Virginia Lawmakers Should Oppose Medicaid Expansion
On behalf of National Taxpayers Union (NTU) and our members across Virginia, I write in opposition to efforts to expand Medicaid spending in the Commonwealth. While the prospect of supplementary federal dollars as a result of the 2010 Affordable Care Act may be tempting, enrolling more Virginians in this troubled program could put Virginia’s long-term fiscal health at risk. I urge you to stand with taxpayers against this fiscally irresponsible proposal.
Evidence from Medicaid expansion states should serve as a cautionary tale for undecided legislators. Many states that have expanded Medicaid have had their budget projections considerably off, with most states facing 50 percent higher Medicaid costs than originally anticipated. The Department of Medical Assistance Services, which runs Virginia’s Medicaid program, recently addressed the annual cost estimates for expansion through FY22. Between FY17 and FY22, Virginia’s share of the cost will increase tenfold from $32 million to $325 million. However, with uncertainty at the federal level, possible changes to the health care law could mean a reduction in federal funding, leaving Virginia taxpayers to cover a greater share of the full $3.1 billion cost in FY22.

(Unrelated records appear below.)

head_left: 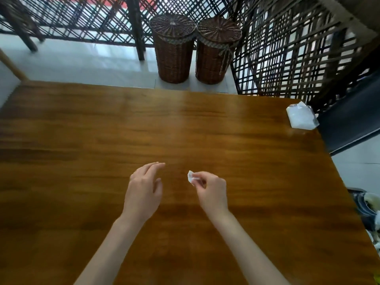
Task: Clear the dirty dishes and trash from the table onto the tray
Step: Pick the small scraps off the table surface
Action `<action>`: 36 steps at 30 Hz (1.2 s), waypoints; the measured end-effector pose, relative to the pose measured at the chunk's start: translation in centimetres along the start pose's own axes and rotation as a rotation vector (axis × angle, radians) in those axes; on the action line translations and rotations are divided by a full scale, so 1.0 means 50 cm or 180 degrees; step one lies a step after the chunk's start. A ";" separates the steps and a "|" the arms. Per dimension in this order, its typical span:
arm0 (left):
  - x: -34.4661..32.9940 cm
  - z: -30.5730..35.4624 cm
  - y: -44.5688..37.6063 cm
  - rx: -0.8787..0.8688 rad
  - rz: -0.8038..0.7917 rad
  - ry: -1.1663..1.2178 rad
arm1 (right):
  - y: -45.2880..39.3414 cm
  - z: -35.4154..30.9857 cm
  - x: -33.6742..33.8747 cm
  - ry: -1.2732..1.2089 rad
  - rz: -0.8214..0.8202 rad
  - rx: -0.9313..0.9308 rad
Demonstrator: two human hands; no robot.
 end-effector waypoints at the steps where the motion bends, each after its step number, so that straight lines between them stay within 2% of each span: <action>1: -0.013 -0.014 -0.021 0.0040 0.0055 -0.0020 | -0.034 -0.004 -0.014 0.0015 -0.0023 0.0118; 9: -0.107 -0.104 -0.154 0.0223 0.0342 -0.0206 | -0.269 -0.010 -0.147 0.0292 -0.0116 0.0789; 18: -0.134 -0.165 -0.224 0.0277 0.0489 -0.0634 | -0.429 -0.028 -0.235 0.0845 0.0392 0.1515; 22: -0.140 -0.164 -0.223 0.0270 0.0417 -0.0699 | -0.483 -0.066 -0.281 0.1120 0.0118 0.1878; 27: -0.137 -0.159 -0.224 0.0379 0.0342 -0.0675 | -0.526 -0.085 -0.291 0.1418 -0.0148 0.1882; 36: -0.139 -0.159 -0.225 0.0365 0.0379 -0.0627 | -0.563 -0.041 -0.229 0.1775 0.0169 0.1544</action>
Point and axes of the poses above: each hand's wrist, its own y-axis away from the middle knuckle, its own x-axis out of the back of the hand, z = x × y, the point moved 5 cm from there along -y, towards the middle knuckle, and after that the axes turned 2 degrees about x, right-handed, at the moved point
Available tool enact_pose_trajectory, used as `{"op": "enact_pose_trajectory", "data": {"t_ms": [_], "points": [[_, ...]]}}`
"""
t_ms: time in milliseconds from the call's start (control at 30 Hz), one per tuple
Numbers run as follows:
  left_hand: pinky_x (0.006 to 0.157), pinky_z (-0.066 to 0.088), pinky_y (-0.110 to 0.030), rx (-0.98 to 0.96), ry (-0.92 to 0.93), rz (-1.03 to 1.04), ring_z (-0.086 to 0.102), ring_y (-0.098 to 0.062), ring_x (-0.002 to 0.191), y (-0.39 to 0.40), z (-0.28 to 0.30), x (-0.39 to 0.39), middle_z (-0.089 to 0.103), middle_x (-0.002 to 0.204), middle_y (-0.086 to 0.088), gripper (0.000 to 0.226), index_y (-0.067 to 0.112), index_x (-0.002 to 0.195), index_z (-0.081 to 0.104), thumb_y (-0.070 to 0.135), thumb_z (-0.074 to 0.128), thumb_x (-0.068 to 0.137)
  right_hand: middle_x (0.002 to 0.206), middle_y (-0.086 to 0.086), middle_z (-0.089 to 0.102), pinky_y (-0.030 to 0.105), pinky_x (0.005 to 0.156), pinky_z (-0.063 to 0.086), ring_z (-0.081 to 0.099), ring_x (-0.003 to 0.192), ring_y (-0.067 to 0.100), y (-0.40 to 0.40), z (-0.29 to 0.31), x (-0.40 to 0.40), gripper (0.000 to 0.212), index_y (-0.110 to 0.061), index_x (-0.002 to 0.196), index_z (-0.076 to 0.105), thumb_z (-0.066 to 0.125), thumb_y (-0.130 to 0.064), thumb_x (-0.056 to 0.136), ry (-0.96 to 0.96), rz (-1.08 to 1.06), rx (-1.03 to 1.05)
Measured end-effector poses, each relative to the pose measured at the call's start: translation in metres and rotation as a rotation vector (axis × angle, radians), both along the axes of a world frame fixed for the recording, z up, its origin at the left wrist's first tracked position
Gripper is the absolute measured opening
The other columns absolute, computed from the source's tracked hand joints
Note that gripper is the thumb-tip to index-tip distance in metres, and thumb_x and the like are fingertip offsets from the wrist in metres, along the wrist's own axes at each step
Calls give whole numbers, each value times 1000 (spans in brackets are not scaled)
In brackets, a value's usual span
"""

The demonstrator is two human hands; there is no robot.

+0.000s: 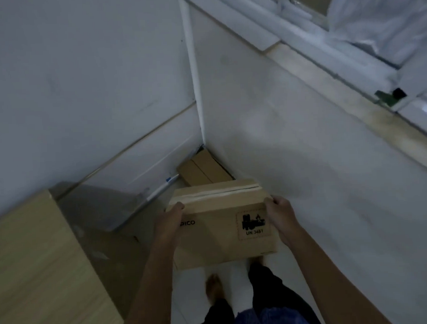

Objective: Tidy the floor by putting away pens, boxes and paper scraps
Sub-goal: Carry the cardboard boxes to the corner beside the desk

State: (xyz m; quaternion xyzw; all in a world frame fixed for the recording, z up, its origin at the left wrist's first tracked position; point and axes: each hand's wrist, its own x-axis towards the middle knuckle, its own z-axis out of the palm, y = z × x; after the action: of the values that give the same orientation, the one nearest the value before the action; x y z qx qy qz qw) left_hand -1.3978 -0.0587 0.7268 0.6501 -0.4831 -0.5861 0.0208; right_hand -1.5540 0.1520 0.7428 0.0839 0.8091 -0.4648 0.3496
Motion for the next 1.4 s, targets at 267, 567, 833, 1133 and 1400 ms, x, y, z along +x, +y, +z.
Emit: {"op": "enact_pose_trajectory", "data": {"t_ms": [267,567,833,1133,1400], "points": [[74,58,-38,-83,-59,58,69,-27,89,-70,-38,-58,71,116,-17,46,5,134,61,20,69,91,108,11,71,47,93,56,67,102,31,-84,-56,-108,29,-8,117,69,55,-23,96,-134,81,40],[79,53,-42,-55,-78,-35,61,-34,110,-113,-185,-111,62,126,-10,57,24,145,49,8,60,92,114,11,70,41,91,58,66,105,29,-116,-182,-156,38,-10,120,69,53,5,89,-291,115,143],[92,57,-49,-185,-47,-280,58,-34,122,-167,-329,-166,55,140,-10,97,28,148,44,18,83,60,109,19,58,41,95,46,60,110,32,-120,-340,-142,18,-9,106,61,47,-11,95,-600,-164,19],[104,51,-55,-171,87,19,50,-27,134,-162,-441,-194,40,158,-8,110,20,163,16,-12,77,76,125,1,67,46,93,50,60,117,22,-151,-447,-114,34,-23,117,65,51,-43,93,-912,-160,-154],[96,56,-55,-109,-33,194,54,-28,126,-105,-464,-197,50,149,-2,64,25,158,31,14,59,101,130,13,58,53,108,40,56,120,30,-176,-454,-153,55,-22,141,47,38,-53,97,-798,-447,-290]]}}
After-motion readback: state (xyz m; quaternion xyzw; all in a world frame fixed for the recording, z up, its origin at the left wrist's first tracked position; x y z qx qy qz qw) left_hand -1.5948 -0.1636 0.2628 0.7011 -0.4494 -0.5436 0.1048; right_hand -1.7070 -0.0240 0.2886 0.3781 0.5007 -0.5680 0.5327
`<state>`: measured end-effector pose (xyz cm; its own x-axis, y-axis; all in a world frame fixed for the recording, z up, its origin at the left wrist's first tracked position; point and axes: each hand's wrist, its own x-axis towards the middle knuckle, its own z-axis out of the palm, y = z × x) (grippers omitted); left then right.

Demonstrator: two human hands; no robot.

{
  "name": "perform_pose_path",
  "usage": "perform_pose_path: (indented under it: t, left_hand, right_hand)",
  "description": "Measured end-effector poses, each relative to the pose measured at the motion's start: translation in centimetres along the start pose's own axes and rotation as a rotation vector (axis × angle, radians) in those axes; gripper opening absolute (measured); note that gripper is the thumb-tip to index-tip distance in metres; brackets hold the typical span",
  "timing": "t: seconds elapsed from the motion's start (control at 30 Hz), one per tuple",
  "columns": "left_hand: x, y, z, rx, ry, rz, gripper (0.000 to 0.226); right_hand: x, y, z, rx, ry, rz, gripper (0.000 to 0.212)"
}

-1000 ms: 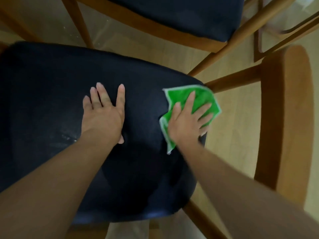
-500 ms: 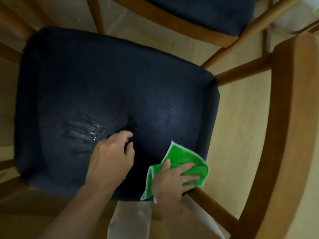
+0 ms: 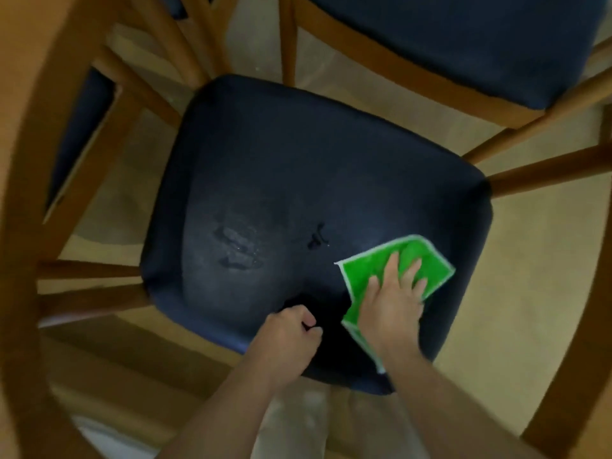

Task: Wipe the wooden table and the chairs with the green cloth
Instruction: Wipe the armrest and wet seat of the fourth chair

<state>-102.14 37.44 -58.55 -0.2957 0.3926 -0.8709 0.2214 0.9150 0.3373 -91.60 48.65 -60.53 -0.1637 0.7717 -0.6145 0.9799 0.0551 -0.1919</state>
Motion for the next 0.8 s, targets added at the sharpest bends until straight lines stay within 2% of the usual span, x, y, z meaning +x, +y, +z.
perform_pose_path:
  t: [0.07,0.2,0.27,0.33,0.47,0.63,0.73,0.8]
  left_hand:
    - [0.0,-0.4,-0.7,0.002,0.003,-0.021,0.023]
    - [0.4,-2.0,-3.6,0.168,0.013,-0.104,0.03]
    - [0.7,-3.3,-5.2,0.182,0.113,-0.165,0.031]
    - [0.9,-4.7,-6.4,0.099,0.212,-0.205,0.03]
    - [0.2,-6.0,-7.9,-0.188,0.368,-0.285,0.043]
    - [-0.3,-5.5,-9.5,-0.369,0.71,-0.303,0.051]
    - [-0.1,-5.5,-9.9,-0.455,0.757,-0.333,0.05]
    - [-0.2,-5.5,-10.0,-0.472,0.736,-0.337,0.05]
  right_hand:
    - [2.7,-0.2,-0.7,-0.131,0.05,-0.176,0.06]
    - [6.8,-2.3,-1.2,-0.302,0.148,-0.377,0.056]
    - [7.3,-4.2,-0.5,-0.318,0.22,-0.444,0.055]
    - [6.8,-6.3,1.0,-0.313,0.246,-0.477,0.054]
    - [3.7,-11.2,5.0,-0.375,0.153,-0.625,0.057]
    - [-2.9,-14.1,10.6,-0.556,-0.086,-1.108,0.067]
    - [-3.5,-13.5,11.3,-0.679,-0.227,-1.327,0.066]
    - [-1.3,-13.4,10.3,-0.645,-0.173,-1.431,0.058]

A recent report by the Joint Legislative Audit and Review Commission notes that Medicaid continues to be the main driver for state spending growth, accounting for more than 60 percent of general fund spending growth over the last decade. For Medicaid expansion states, Medicaid comprises nearly one-third of their budget. As this share of the budget grows, it leaves significantly less revenue for investments in areas like education, safety, or infrastructure. To fill the void, legislators may need to resort to future tax hikes or slash funding from other initiatives.
Concerningly, the state’s share would be paid by a “bed tax” on Virginia hospitals, which would be passed on to taxpayers in the form of higher hospital bills and insurance premiums. While NTU strongly opposes Medicaid expansion and a “hospital bed tax,” we support other included provisions, such as work requirements for Medicaid and reforms that reduce costs for patients and taxpayers.
It would be fiscally unwise and harmful for Virginia taxpayers to bear the burden of an expansion of the Medicaid program. Lawmakers must avoid following the mistakes that other states have made around the country. Taxpayers are depending on their elected officials to stand against this proposed tax increase, as well as future increases that are sure to come should this measure be enacted.